Saturday, July 29, 2006

I Hate You: Psychological Projection in Business Relationships

Has something like this happened to you? You have been assigned to a project working with a person you just can't stand. Something about them really bugs you! They don't like you much either. Maybe you think the person is manipulative, overbearing, power hungry, sneaky, whatever.... Logic and the needs of the business don't seem to be enough in dealing with this person. You start documenting everything for the day when things fall apart and people are looking for someone to blame.

If you've been there, chances are you have experienced the power of psychological projection (we'll call it PP for short.) PP occurs when a person is operating in a social setting and unconsciously overlays some internal phenomenon on an external situation or person. The person then reacts to the internal overlay instead of to the external reality. To an outsider or to one on whom the PP has been overlayed, the person's actions and responses seem inappropriate to the real situation.

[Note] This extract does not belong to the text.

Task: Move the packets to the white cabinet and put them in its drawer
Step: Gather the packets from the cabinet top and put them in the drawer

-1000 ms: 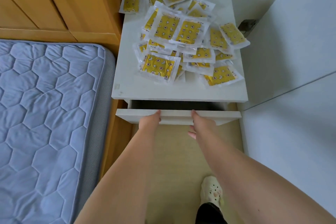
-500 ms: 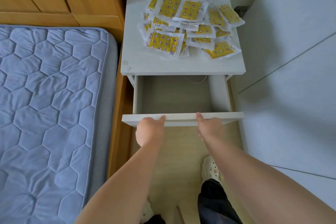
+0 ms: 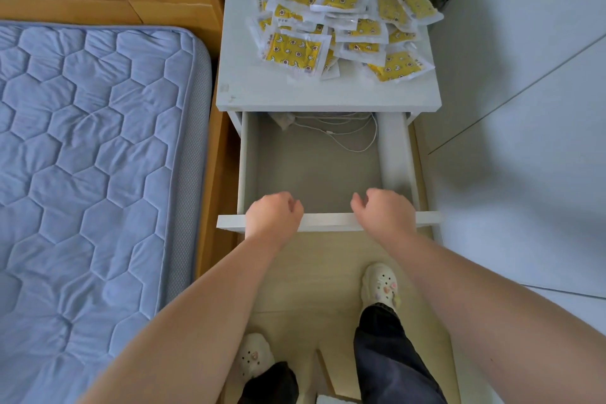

Let's look at a specific, real situation in which a two-way PP occurred. A few years ago I owned a company and had a huge client project with two project managers who ran differents parts of the project but had to collaborate on others.

They hated each other. Each night after work, I would predictably receive a call from each person complaining about the other. As I listened to each version of the story, it sounded like the angels were on that person's side. At first I was pulled this way and that as I listened, until I realized that neither person was presenting the complete picture.

Person A was a quiet, subtle, but assertive person from a family where there had been an abusive, loud father. Person B was an assertive, loud person from an assertive, loud family. Person A thought person B was abusive and crazy. Person B thought person A was sneaky and manipulative. Neither trusted the other.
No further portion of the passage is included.